__WORK REQUIRED__. Which of the lines in the data mention the string "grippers"? List them all.

__RECORDED INFORMATION__.
##########
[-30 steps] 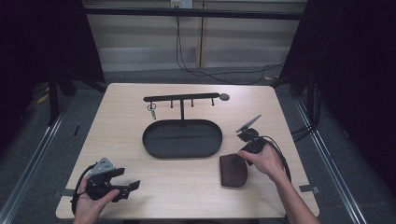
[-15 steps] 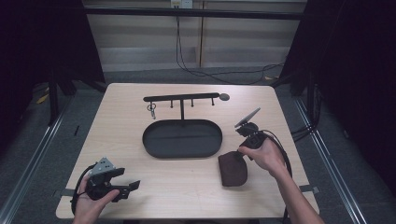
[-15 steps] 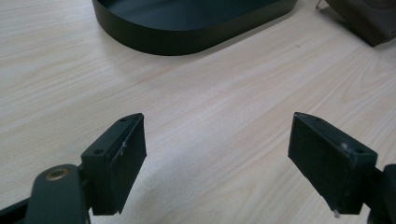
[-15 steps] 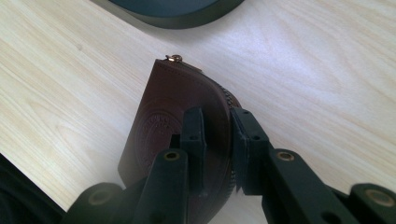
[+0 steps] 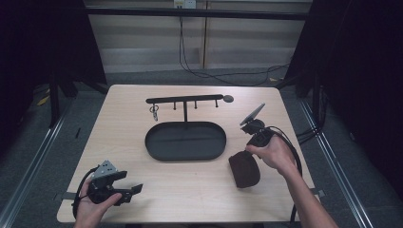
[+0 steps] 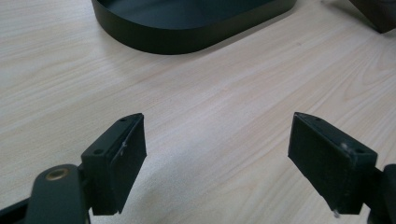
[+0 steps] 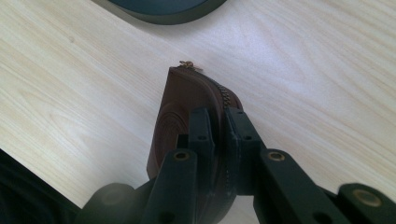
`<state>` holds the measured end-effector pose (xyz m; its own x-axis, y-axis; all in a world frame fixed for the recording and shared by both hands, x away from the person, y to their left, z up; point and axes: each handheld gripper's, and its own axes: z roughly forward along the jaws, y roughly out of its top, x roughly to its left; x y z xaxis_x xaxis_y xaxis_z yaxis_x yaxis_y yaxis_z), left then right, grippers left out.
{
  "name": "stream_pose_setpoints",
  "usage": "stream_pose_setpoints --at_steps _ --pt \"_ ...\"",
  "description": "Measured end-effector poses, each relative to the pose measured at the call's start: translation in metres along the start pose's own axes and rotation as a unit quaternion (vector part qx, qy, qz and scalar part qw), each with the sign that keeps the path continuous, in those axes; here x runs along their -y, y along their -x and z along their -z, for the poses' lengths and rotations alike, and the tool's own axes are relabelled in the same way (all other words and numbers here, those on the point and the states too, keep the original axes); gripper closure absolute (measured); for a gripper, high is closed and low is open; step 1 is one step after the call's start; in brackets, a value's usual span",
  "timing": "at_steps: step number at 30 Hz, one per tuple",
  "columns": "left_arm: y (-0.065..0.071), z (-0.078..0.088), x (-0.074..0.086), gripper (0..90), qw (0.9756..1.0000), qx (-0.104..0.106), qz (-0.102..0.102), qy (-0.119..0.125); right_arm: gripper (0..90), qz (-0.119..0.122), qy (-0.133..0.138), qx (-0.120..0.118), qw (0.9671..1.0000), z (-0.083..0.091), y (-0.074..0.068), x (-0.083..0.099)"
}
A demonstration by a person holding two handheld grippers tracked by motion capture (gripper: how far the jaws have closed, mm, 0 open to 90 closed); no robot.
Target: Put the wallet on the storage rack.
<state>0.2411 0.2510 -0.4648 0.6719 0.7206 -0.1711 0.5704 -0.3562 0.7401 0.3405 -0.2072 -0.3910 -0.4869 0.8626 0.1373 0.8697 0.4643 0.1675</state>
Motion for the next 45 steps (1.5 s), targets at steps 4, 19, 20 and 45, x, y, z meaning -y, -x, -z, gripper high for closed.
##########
__RESULT FOR THIS EXERCISE__.
`<state>` holds the measured end-effector pose (xyz m; its own x-axis, y-axis; all in a world frame fixed for the recording and shared by both hands, x away from the person, y to their left, z up; point and axes: each handheld gripper's, and its own axes: z roughly forward along the jaws, y roughly out of its top, x roughly to its left; x y z xaxis_x xaxis_y xaxis_z yaxis_x yaxis_y yaxis_z), left then right, grippers left out.
A demonstration by a person holding two handheld grippers tracked by motion capture (gripper: how far the jaws have closed, mm, 0 open to 90 closed); no robot.

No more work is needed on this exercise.